Nel tempo gli economisti hanno tentato di dare diverse spiegazioni a questo fenomeno: dall’effetto di un errore di misurazione, alla riduzione della spesa pubblica, all’esaurimento delle opportunità tecnologiche. Però queste spiegazioni non sembrano realistiche o complete, per cui l’autore si concentra sull’applicazione delle politiche economiche sul lato dell’offerta, che verrebbero ad agire in tre modi diversi sull’economia:

  • cambiano i rapporti di  forza fra capitale e lavoro conducendo ad una minore crescita delle remunerazioni, ma questo non incentiva l’introduzione di tecnologie a minor intensità di forza lavoro impiegata;
  • facilità di licenziamento ed un turnover elevato del lavoro non creano un ambiente favorevole alla crescita della conoscenza dei processi da parte dei lavoratori e quindi del “Know How” insito in ogni lavoratore;
  • la contrattazione decentralizzata delle paghe viene ad aumentare il gap invoativo fra aziende leader ed aziende “Ritardatarie”

Inoltre l’assenza di eventuali barriere all’entrata per le aziende spingerebbe le stesse ad essere più conservatrici, a non investire in innovazione perchè le perdite derivante dall’eventuale scelta di una via tecnologica sbagliata sarebbero fatali in un sistema in cui al competizione è quasi perfetta: infatti noi pensiamo sempre all’effetto positivo delle innovazioni, ma queste, se sbagliate, hanno delle ricadute pesanti per  gli imprenditori: se questi non hanno la possibilità di riprendersi e di assorbire non rischieranno di innovare, rallentando la crescita della produttività del lavoro. Inoltre una politica puramente supply side viene ad escludere l’intervento dello stato imprenditore, cioè di colui che può veramente permettersi di investire nella ricerca e in nuove vie produttive anche su larga scala.

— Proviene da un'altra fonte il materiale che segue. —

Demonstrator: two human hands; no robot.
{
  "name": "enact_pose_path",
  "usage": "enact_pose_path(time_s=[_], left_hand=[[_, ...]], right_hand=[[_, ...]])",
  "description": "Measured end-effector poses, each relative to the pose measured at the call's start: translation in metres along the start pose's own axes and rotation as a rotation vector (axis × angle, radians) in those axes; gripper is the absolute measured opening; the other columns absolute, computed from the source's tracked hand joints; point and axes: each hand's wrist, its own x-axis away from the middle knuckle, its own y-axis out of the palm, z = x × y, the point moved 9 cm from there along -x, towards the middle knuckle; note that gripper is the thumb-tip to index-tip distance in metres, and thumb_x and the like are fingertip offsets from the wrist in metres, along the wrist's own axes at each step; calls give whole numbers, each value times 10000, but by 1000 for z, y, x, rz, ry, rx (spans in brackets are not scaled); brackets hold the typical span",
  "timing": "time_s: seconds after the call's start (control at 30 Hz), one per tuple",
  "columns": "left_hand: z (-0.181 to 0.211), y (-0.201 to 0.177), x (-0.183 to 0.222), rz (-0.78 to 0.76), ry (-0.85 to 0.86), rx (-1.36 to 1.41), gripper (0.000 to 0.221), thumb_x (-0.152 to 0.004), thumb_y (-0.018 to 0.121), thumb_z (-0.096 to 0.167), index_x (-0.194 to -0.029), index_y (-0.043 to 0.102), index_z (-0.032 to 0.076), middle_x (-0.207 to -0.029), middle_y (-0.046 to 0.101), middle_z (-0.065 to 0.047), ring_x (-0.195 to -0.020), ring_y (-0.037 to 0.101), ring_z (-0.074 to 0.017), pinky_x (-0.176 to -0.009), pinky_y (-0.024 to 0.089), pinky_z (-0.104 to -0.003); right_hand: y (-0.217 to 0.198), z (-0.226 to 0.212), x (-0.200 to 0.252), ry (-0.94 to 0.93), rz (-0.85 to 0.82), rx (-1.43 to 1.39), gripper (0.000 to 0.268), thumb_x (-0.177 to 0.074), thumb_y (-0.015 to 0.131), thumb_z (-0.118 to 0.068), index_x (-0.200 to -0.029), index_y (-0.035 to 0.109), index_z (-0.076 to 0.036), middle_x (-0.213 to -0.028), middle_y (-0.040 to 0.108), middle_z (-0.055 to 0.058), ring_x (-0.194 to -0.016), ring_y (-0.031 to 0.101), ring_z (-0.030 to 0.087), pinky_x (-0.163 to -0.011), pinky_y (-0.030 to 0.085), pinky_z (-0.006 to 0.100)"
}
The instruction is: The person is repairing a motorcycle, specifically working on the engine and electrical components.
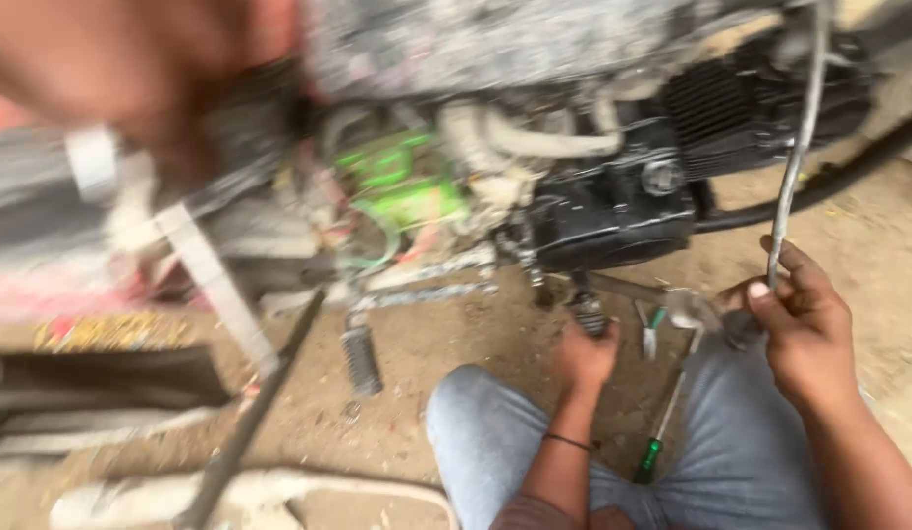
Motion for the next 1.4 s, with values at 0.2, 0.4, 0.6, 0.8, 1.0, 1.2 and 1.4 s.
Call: enact_pose_path(time_s=[0.2, 0.4, 0.6, 0.8, 1.0, 1.2, 1.4], left_hand=[[43, -129, 39, 165, 186, 135, 558, -850, 802, 420, -1220, 640, 35, -1054, 728, -202, -989, 685, -425, -833, 550, -512], [103, -335, 116, 608, 545, 760, 418, -940, 706, 114, -1309, 539, 12, -1144, 642, -127, -1089, 611, -275, -977, 488, -432], [192, -422, 153, 714, 928, 544, 833, -978, 731, 217, -1595, 217, -7, -1277, 582, -153, -1221, 580, -226, -1137, 441, -382], [187, -392, 141, 510, 779, 884, 564, -1103, 555, 261, -1539, 450, -80, -796, 625, -44, -684, 551, -85, -685, 478, -273], [154, -326, 193, 459, 686, 771, 550, -1135, 402, 251, -1583, 309, -55, -858, 573, -31, -812, 573, -112, -798, 559, -296], [137, -293, 184, 297, 663, 740, 566, -1124, 408, 275, -1571, 262, -40, -992, 604, -82, -913, 612, -162, -841, 575, -318], [133, -278, 167, 114, 626, 758, 594, -1108, 426, 316, -1550, 235, -32, -1134, 605, -132, -1010, 635, -211, -890, 583, -349]], right_hand=[[38, 80, -29, -43, -63, -58, 257, -1099, 571, -29, -1340, 499, 22, -1186, 668, -42, -1015, 634, 133, -773, 550, 307], [91, 9, 22, -300, -207, 11, 237, -965, 601, -74, -1194, 545, -47, -1267, 559, 41, -968, 595, 121, -782, 472, 238], [146, -69, 68, -592, -194, 526, 424, -780, 747, -88, -1166, 598, 5, -1315, 605, 185, -1233, 593, 281, -1037, 482, 372], [145, -68, 83, -320, -353, 420, 532, -824, 773, -191, -1318, 618, -66, -1365, 642, 123, -1246, 614, 238, -988, 502, 367], [198, -176, 140, -334, -792, 86, 849, -838, 795, -261, -1533, 378, -7, -1539, 508, 188, -1437, 474, 310, -1178, 358, 444], [195, -110, 201, -139, -1015, -8, 752, -952, 724, -242, -1563, 357, 0, -1569, 478, 253, -1399, 478, 374, -1114, 396, 515], [129, -69, 216, -114, -610, -168, 485, -1014, 585, -306, -1364, 640, 26, -1319, 679, 269, -1149, 718, 371, -959, 602, 505]])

Personalmente riteniamo sulla base della nascita di diversi distretti industriali italiani, che la riduzione delle risorse finanziarie dedicate alla forza lavoro ed una eccessiva mobilità dello stesso venga a porre anche dei problemi di cumulazione personale del capitale e quindi di nascita di piccole iniziative che possono portare una forte spinta innovativa: il sistema industriale italiano degli anni 70-90 ha mostrato come spesso gli ex dipendenti di aziende più grandi siano stati in grado di mettersi in proprio speso introducendo innovazioni di processo e di prodotto notevoli. La compressione delle remunerazioni viene a cancellare questa possibilità, ma in questo modo si viene anche a comprimere la crescita della produttività del lavoro.

Per concludere quindi bisogna essere molto cauti nel concedere ulteriori compressioni delle remunerazioni e dei diritti dei lavoratori, e degli imprenditori, proseguendo con la politica delle “Riforme”. Questo potrebbe portare non ad un miglioramento, ma ad un peggioramento della produttività e della crescita collettiva.